Вынула из шкапа графин с водкой, поставила на стол; живо раздела мальца, рассупонила. Лодик весь дрожал. «Да ты болеешь. Ты заболел». Дальше она все время молчала. Не выронила ни слова из прекрасного рта. Почти догола раздела. Уложила на диван. Он тупо, бараньими глазами разглядывал обивку в мелкий цветочек. Ее руки нежно перевернули его на живот, взяли графин; плеснули водки из графина в ладонь; стали растирать ему спину. Водка мятным холодом лилась между худых лопаток. Руки растирали крепко, с мужской силой, мяли и давили, и крепко пахло спиртом, и спина постепенно розовела, потом краснела, потом Сулхановой показалось — кожа мальчика сейчас загорится, и она бросила эту процедуру.

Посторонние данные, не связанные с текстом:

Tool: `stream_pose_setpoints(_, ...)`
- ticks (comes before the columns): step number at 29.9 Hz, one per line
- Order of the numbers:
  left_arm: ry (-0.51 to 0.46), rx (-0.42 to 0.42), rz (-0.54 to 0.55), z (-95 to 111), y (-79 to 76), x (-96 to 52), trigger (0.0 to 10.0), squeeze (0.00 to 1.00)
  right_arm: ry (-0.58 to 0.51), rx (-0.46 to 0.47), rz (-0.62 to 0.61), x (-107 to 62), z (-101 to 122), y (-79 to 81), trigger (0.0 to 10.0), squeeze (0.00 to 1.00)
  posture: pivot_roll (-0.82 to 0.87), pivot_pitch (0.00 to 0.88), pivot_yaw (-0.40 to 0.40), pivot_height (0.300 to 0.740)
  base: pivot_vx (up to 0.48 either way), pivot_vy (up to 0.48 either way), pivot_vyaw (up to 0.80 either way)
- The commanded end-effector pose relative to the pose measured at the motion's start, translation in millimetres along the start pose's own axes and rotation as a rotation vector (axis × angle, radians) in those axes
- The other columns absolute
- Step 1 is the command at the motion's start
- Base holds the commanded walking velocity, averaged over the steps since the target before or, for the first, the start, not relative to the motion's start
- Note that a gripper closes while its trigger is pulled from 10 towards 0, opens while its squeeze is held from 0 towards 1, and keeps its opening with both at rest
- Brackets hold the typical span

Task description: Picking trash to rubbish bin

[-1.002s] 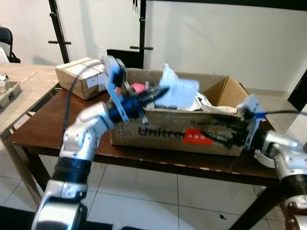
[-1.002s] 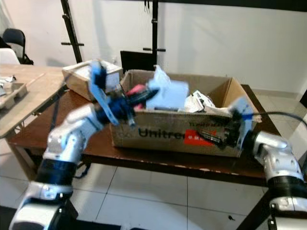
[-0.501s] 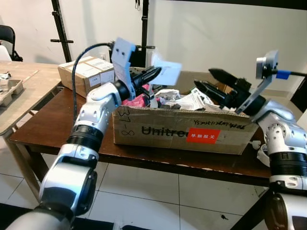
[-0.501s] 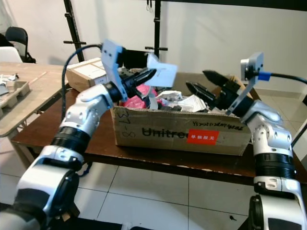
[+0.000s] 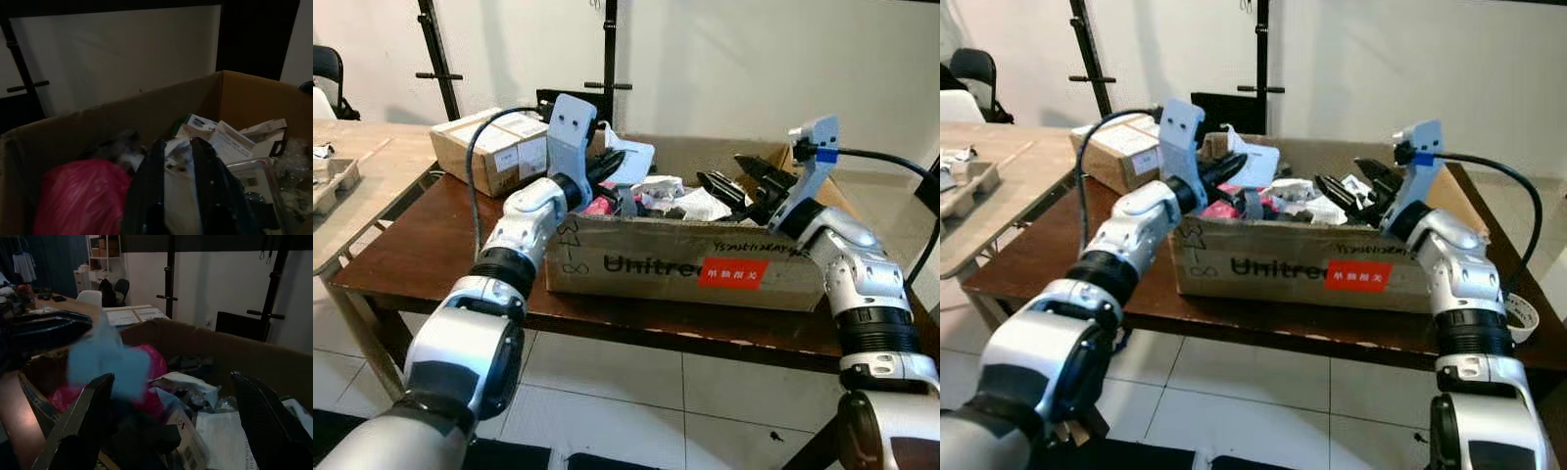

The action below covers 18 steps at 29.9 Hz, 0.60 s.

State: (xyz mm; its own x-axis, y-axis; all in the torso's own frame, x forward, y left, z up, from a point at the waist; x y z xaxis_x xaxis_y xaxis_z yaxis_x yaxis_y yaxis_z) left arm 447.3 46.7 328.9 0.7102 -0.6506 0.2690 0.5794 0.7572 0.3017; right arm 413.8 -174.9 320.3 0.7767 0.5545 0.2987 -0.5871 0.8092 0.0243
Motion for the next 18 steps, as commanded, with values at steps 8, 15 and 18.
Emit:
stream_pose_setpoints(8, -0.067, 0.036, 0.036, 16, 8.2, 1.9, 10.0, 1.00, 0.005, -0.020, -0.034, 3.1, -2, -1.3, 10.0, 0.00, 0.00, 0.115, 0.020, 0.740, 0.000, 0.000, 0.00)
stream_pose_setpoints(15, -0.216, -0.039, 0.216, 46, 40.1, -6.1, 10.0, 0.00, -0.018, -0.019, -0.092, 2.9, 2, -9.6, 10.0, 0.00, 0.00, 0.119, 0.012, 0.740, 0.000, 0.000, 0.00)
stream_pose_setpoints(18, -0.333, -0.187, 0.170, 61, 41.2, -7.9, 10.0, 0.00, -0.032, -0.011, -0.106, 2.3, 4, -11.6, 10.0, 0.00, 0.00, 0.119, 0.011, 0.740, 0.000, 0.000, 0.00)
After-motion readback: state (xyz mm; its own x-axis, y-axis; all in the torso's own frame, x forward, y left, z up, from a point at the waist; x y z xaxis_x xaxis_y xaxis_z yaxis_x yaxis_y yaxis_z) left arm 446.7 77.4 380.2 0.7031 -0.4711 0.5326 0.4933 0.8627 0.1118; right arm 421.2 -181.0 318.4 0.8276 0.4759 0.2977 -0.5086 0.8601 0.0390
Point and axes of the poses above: a point about 5 cm out from each wrist's last joint towards the gripper, its own x axis pointing out of the wrist towards the gripper, its own z axis along the axis of the wrist's last joint, y = z × x, the point moved 5 cm from there along x, pointing out of the wrist towards the gripper, and after that the axes turned 8 degrees about x, right-handed, at the moved point
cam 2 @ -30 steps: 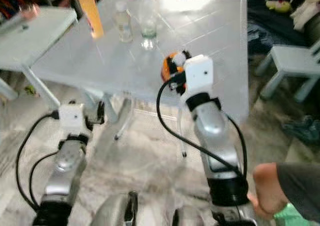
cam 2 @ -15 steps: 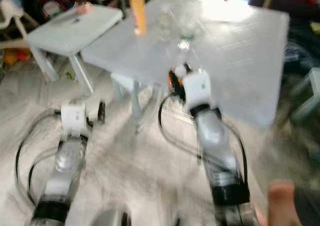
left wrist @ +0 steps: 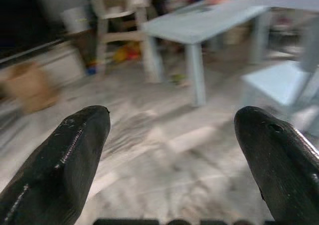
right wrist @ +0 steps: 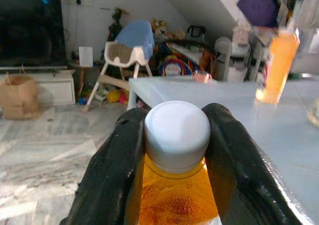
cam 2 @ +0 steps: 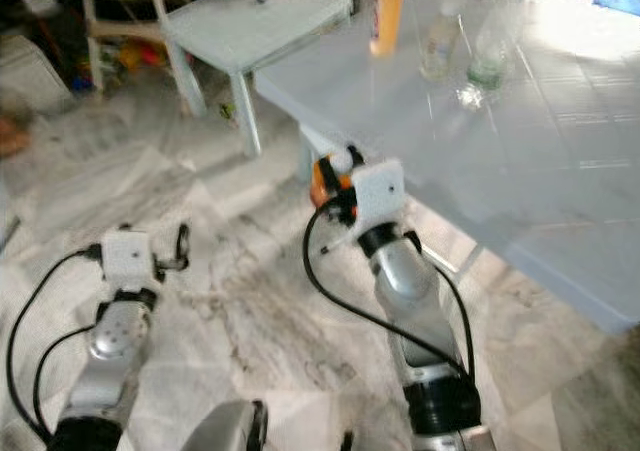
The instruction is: Restocking fridge
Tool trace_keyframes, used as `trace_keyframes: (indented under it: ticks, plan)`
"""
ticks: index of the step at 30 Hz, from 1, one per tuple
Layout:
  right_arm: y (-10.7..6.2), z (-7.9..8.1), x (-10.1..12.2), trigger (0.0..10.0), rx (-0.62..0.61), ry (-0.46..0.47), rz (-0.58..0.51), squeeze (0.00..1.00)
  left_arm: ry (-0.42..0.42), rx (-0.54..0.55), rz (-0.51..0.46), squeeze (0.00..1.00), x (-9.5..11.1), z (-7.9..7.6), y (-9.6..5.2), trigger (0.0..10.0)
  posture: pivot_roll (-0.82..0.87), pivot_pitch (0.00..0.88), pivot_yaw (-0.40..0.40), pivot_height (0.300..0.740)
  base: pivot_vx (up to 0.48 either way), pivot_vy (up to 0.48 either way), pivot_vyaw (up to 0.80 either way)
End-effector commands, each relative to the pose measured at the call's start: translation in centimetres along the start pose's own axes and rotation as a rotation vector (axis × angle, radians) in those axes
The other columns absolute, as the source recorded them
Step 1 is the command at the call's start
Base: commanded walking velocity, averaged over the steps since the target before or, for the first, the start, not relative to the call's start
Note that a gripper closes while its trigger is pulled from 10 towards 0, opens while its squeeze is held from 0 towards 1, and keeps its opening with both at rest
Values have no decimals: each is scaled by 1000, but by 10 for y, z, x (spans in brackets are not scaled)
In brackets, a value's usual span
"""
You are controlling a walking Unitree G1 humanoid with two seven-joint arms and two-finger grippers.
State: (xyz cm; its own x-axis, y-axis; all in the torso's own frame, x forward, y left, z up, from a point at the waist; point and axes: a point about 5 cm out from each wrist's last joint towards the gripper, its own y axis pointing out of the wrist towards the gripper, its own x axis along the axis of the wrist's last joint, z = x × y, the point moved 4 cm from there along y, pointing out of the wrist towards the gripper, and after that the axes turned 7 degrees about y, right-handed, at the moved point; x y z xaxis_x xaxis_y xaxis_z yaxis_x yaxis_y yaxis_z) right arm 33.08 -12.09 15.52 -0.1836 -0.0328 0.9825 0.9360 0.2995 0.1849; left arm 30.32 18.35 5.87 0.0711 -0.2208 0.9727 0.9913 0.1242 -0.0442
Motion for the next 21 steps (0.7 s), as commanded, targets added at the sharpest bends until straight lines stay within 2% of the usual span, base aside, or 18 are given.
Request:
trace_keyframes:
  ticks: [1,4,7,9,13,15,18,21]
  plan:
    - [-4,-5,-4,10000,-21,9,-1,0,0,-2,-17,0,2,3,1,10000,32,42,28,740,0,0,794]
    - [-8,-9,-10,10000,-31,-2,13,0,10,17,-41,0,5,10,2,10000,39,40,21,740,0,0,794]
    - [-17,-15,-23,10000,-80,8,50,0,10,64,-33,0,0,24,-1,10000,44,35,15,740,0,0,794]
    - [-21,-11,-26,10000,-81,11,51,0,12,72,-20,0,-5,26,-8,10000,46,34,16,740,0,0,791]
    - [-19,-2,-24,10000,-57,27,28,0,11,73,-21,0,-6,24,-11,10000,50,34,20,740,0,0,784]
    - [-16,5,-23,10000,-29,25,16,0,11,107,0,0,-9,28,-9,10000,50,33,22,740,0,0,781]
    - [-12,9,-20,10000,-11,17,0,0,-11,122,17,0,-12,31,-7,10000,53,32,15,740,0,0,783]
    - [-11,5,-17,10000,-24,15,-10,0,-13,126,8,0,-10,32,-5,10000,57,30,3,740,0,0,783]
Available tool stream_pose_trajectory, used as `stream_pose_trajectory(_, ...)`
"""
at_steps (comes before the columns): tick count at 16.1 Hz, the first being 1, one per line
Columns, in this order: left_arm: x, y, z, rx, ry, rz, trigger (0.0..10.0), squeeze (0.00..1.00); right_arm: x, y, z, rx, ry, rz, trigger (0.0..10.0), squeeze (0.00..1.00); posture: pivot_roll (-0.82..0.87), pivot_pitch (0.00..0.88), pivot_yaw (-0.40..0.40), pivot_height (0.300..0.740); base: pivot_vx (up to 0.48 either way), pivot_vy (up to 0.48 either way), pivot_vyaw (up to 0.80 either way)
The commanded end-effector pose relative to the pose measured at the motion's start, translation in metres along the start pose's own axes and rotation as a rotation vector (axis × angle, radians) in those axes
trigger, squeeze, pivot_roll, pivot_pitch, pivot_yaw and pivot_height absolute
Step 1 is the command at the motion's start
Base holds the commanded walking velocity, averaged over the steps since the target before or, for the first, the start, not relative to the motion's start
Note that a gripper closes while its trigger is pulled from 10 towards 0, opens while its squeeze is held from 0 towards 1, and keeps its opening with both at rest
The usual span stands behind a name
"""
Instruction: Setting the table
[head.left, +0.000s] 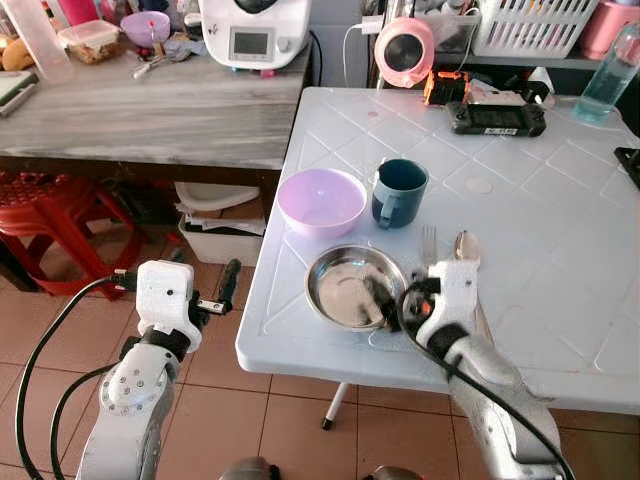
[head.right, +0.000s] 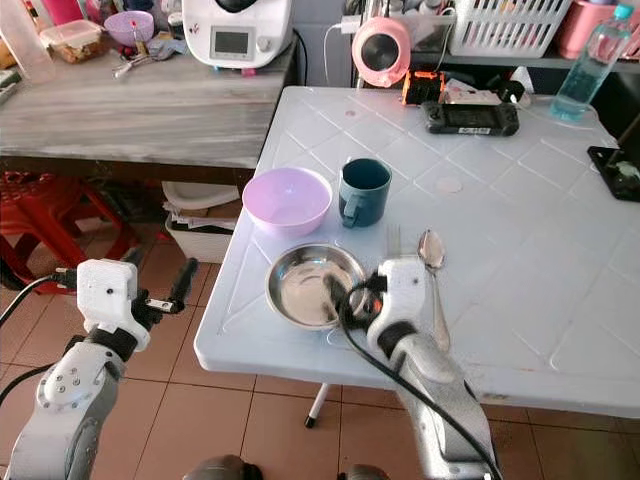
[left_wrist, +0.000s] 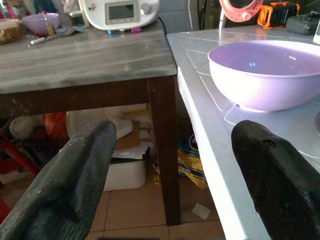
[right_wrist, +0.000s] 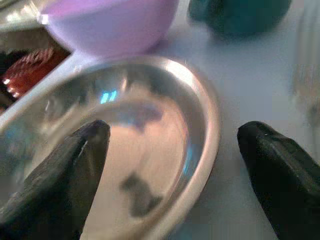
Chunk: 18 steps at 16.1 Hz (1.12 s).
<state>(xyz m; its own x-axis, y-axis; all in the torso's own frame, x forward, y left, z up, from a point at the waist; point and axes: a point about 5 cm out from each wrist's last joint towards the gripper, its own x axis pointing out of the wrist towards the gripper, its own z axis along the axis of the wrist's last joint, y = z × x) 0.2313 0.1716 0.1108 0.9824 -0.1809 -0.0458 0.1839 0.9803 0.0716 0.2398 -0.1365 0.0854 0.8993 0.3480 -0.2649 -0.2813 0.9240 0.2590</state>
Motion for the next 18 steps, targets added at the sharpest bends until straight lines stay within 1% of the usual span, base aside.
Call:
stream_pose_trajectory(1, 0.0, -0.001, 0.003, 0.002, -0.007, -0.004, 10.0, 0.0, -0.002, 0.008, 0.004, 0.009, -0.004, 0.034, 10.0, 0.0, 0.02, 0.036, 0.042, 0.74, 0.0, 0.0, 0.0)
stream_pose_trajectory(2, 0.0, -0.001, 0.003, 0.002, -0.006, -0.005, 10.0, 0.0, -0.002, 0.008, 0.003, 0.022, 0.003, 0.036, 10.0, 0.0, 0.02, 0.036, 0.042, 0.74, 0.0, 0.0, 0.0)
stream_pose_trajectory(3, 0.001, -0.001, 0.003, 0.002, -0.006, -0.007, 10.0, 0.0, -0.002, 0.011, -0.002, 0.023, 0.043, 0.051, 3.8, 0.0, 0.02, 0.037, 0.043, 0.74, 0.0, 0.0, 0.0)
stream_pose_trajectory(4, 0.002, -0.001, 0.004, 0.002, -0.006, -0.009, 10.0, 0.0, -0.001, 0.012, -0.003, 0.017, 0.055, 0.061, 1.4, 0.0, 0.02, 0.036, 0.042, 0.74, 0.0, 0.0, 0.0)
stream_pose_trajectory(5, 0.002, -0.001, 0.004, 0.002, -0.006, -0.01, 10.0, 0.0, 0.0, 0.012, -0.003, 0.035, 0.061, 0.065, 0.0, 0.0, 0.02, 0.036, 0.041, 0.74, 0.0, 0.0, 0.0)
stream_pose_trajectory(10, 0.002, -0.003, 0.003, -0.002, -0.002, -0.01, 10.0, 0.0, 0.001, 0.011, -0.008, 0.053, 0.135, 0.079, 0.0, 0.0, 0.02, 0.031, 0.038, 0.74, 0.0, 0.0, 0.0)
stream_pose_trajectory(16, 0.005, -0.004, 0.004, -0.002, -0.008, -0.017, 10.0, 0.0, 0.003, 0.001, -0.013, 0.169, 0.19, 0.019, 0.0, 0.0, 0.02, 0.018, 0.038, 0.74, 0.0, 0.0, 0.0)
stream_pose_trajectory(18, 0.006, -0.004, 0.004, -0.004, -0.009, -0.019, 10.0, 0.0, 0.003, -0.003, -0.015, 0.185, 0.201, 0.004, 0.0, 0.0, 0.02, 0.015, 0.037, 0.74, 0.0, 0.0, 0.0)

Руки налили водки в хрустальную рюмку, и рюмка была поднесена к лицу Лодика, и рука поддержала голову Лодика под затылок, нежно, а другая рука держала рюмку и, пока он пил, осторожно наклоняла ее. Ни капли водки не пролилось на подбородок. Мальчик смело выпил всю водку, как лекарство. Сулханова накрыла Лодика шерстяным, верблюжьим толстым одеялом до ушей. Пошла на кухню. Вернулась. С тарелкой в руках, и то, что на тарелке лежало, сверху было оловянной миской прикрыто. Лодик лежал под одеялом и уже не трясся. Он лежал и горел, и горели малиновым диким костром его скуластые щеки, и горел бычий лоб, и кожа выше лба, на темени, там, где машинка сняла темные волосы почти под самый корешок, тоже розово, ярко горела. Сулханова села на краешек дивана, сбросила на диван миску, взяла с тарелки длинными нежными пальцами блин из серой муки пополам с лебедой и насильно втиснула в рот мальчику, в зубы.